This may sound really old fashioned (I'm only 18 I swear) but a baby should come into a marriage. Not a boyfriend/girlfriend relationship in which you KNOW that your boyfriend is not even ready enough. Do you see how narcissistic you are being? You are assuming that you would be able to take on all of the weight and burden that comes with a baby without really needing anyones help. Not only will you ruin your life, but you will ruin this child's life too.
The child will not grow up in a happy and healthy home, because you will be struggling just to let it survive! At 19 or 20 this is the worst thing you could do. You would screw this child up, and you know what, when it is 19 or 20 I'm sure it would be wanting a child as well.

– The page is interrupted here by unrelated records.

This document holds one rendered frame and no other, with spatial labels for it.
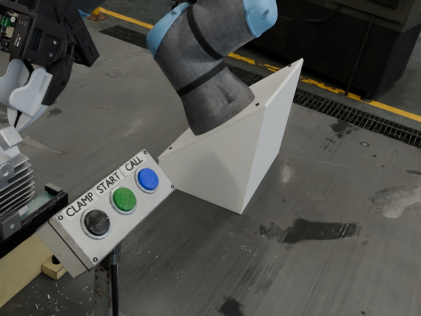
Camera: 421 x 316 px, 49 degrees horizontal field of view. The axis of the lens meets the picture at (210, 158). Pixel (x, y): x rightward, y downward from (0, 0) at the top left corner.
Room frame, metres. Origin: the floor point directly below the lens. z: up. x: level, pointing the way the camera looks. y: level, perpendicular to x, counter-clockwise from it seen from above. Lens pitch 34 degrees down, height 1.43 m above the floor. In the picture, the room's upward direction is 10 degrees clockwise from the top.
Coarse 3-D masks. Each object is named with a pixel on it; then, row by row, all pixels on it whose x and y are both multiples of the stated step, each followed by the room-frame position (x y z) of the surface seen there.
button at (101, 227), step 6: (96, 210) 0.38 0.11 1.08; (90, 216) 0.37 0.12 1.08; (96, 216) 0.37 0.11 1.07; (102, 216) 0.38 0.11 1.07; (84, 222) 0.36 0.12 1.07; (90, 222) 0.36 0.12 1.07; (96, 222) 0.37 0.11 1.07; (102, 222) 0.37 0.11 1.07; (108, 222) 0.37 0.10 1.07; (90, 228) 0.36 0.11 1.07; (96, 228) 0.36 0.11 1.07; (102, 228) 0.36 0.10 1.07; (108, 228) 0.37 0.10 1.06; (96, 234) 0.36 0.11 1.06; (102, 234) 0.36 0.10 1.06
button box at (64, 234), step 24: (120, 168) 0.45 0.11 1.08; (96, 192) 0.40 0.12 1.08; (144, 192) 0.44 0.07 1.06; (168, 192) 0.47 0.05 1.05; (72, 216) 0.36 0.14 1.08; (120, 216) 0.40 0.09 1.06; (144, 216) 0.42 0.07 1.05; (48, 240) 0.35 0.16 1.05; (72, 240) 0.34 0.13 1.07; (96, 240) 0.35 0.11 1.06; (120, 240) 0.37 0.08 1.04; (72, 264) 0.34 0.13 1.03; (96, 264) 0.33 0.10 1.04
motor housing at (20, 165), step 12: (12, 156) 0.48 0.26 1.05; (24, 156) 0.48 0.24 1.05; (24, 168) 0.47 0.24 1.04; (12, 180) 0.45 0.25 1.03; (24, 180) 0.47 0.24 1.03; (0, 192) 0.44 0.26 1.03; (12, 192) 0.45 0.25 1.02; (24, 192) 0.46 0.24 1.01; (0, 204) 0.43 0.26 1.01; (12, 204) 0.45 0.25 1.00; (24, 204) 0.47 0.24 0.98; (0, 216) 0.43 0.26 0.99
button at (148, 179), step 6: (144, 168) 0.47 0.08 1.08; (138, 174) 0.46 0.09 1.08; (144, 174) 0.46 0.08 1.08; (150, 174) 0.47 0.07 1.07; (156, 174) 0.47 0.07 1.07; (138, 180) 0.45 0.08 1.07; (144, 180) 0.45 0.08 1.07; (150, 180) 0.46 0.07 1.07; (156, 180) 0.46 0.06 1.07; (144, 186) 0.45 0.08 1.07; (150, 186) 0.45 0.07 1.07; (156, 186) 0.46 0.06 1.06
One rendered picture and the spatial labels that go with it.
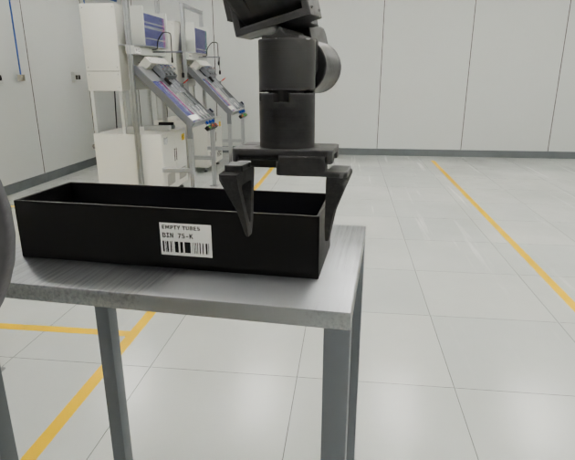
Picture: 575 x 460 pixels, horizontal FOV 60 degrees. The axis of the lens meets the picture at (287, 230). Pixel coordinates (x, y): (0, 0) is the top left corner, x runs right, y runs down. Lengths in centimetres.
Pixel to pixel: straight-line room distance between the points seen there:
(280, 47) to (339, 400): 54
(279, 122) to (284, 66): 5
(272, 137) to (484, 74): 726
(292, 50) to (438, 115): 714
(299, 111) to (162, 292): 44
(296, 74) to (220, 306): 41
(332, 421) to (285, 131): 51
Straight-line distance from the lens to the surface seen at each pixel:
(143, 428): 186
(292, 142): 50
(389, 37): 752
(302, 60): 50
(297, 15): 51
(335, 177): 49
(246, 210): 56
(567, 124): 811
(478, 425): 192
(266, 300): 78
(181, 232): 89
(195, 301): 80
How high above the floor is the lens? 113
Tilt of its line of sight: 17 degrees down
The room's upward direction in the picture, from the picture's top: straight up
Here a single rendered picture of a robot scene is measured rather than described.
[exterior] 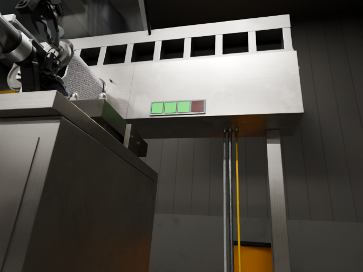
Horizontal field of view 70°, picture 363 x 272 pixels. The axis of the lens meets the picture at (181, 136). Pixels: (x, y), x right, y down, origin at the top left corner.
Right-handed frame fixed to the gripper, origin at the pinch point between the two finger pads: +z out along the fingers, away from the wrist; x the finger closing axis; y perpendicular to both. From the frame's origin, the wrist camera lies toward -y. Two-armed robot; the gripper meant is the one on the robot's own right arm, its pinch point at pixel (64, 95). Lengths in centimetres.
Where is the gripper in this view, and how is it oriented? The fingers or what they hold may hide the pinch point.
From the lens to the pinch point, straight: 100.4
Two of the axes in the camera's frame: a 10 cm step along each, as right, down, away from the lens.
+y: 0.6, -9.3, 3.7
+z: 2.1, 3.7, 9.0
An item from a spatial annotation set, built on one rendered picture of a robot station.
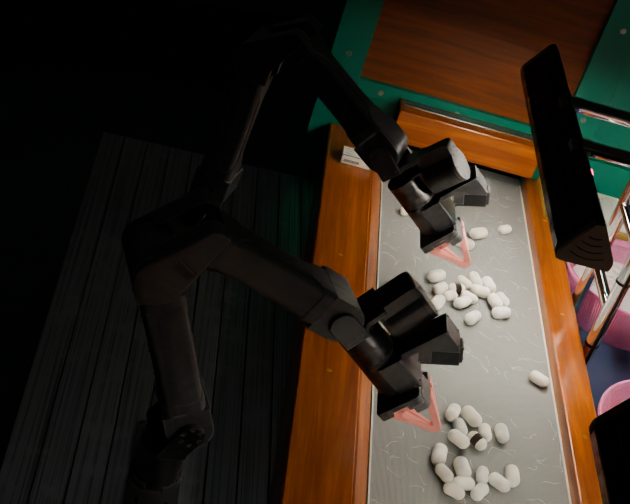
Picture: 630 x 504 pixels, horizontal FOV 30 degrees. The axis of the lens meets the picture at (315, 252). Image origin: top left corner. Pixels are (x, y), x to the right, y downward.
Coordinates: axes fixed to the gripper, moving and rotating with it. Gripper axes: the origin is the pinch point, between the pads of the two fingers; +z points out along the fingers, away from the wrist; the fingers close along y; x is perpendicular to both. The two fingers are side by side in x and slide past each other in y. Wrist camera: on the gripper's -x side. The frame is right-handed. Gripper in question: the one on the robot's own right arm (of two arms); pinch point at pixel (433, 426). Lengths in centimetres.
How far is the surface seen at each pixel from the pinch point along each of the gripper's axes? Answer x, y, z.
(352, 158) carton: 12, 76, -8
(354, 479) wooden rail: 10.2, -8.3, -3.7
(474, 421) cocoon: -0.8, 10.8, 10.5
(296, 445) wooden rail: 15.4, -4.9, -10.2
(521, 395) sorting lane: -5.3, 22.0, 18.2
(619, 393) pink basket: -17.1, 27.5, 30.2
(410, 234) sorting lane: 7, 61, 4
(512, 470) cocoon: -4.5, 1.6, 14.0
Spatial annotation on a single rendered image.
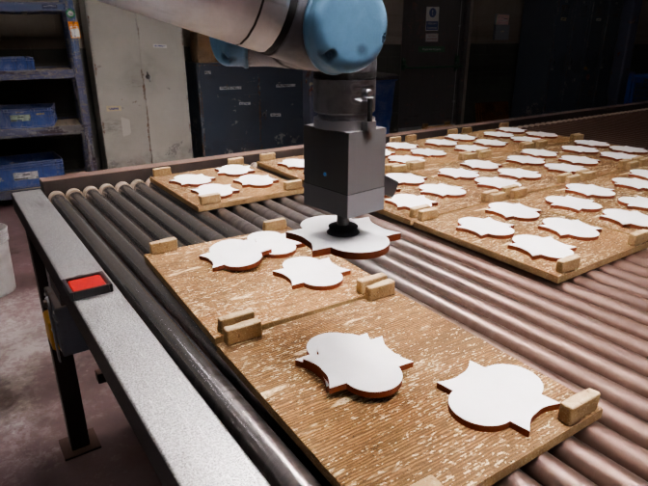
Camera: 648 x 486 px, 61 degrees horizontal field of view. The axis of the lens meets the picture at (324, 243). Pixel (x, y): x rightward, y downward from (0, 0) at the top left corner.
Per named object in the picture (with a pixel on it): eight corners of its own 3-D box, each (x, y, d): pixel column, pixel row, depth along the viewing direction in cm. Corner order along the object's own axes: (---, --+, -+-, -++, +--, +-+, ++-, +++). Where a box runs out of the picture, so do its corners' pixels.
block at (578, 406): (569, 428, 66) (573, 409, 65) (555, 419, 67) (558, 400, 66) (598, 411, 69) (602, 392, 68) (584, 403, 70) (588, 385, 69)
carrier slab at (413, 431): (387, 551, 52) (388, 538, 51) (216, 353, 84) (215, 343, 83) (602, 418, 70) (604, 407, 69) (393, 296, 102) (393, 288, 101)
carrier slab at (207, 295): (215, 347, 85) (214, 338, 85) (144, 260, 118) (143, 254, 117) (391, 294, 103) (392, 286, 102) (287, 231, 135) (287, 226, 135)
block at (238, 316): (221, 337, 85) (220, 320, 84) (216, 331, 87) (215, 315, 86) (256, 326, 88) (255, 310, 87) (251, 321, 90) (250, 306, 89)
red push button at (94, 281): (74, 299, 102) (73, 292, 101) (67, 287, 107) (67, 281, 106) (108, 290, 105) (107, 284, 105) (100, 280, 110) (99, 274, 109)
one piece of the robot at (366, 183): (419, 94, 68) (412, 219, 73) (368, 88, 74) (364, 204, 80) (348, 100, 60) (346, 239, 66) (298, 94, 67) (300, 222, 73)
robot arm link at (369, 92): (346, 74, 70) (393, 78, 65) (345, 111, 72) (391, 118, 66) (300, 77, 66) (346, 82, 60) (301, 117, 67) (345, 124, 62)
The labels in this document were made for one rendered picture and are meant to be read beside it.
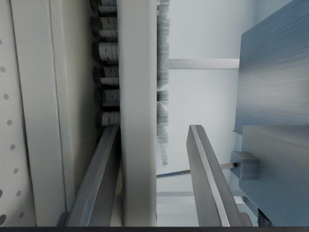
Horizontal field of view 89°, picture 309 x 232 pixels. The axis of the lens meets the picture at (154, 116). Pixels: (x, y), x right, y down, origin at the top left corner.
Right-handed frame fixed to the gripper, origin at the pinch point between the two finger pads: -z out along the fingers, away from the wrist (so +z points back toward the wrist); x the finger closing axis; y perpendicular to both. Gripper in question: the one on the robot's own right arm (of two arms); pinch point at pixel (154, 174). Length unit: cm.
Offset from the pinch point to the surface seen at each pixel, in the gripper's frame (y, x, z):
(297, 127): 7.8, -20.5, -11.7
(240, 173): 11.6, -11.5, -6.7
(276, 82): 12.7, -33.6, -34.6
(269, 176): 9.9, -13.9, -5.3
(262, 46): 7, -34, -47
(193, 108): 202, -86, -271
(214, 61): 31, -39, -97
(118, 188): 9.4, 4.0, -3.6
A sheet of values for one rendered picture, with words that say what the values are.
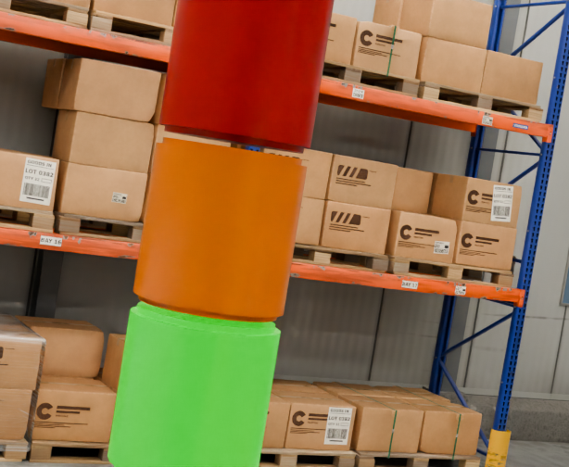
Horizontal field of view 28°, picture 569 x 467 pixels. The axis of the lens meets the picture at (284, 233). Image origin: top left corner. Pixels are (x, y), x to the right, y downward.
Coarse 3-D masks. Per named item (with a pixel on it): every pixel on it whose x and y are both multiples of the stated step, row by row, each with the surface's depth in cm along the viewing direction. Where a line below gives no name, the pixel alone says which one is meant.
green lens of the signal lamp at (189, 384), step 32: (160, 320) 36; (192, 320) 36; (224, 320) 37; (128, 352) 37; (160, 352) 36; (192, 352) 36; (224, 352) 36; (256, 352) 37; (128, 384) 37; (160, 384) 36; (192, 384) 36; (224, 384) 36; (256, 384) 37; (128, 416) 37; (160, 416) 36; (192, 416) 36; (224, 416) 36; (256, 416) 37; (128, 448) 37; (160, 448) 36; (192, 448) 36; (224, 448) 36; (256, 448) 37
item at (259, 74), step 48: (192, 0) 36; (240, 0) 35; (288, 0) 35; (192, 48) 36; (240, 48) 35; (288, 48) 36; (192, 96) 36; (240, 96) 35; (288, 96) 36; (240, 144) 39; (288, 144) 36
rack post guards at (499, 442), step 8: (496, 432) 978; (504, 432) 980; (496, 440) 978; (504, 440) 981; (488, 448) 983; (496, 448) 978; (504, 448) 982; (488, 456) 982; (496, 456) 979; (504, 456) 983; (488, 464) 980; (496, 464) 980; (504, 464) 984
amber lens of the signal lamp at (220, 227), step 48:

Think about the mother figure you had as a child. THINK about her. Even your father figure. Do you think they were the best that they could be? I'm pretty sure that I'm safe in assuming they weren't, because if they were then you wouldn't have a "hole in your heart." Your first instinct maybe to say "yes! they were great parents," but you need to think about it first.
Is that the kind of mom or dad that you want to be? The kind of mom that lets her daughter even THINK about having a child at 19.
Do not have this child. Not because I'm worried about you, but because I'm worried about what kind of contribution to society this child would be. Wait at least until you are 29. I know it seems like a long time, but it will be worth it!
I'm not really even sure if you can handle a puppy in the state your in. A baby is not something you can do to make your "relationship closer" or to make you feel better. A baby is a huge undertaking. It is another human being, that will be attached to you forever if you do your job right.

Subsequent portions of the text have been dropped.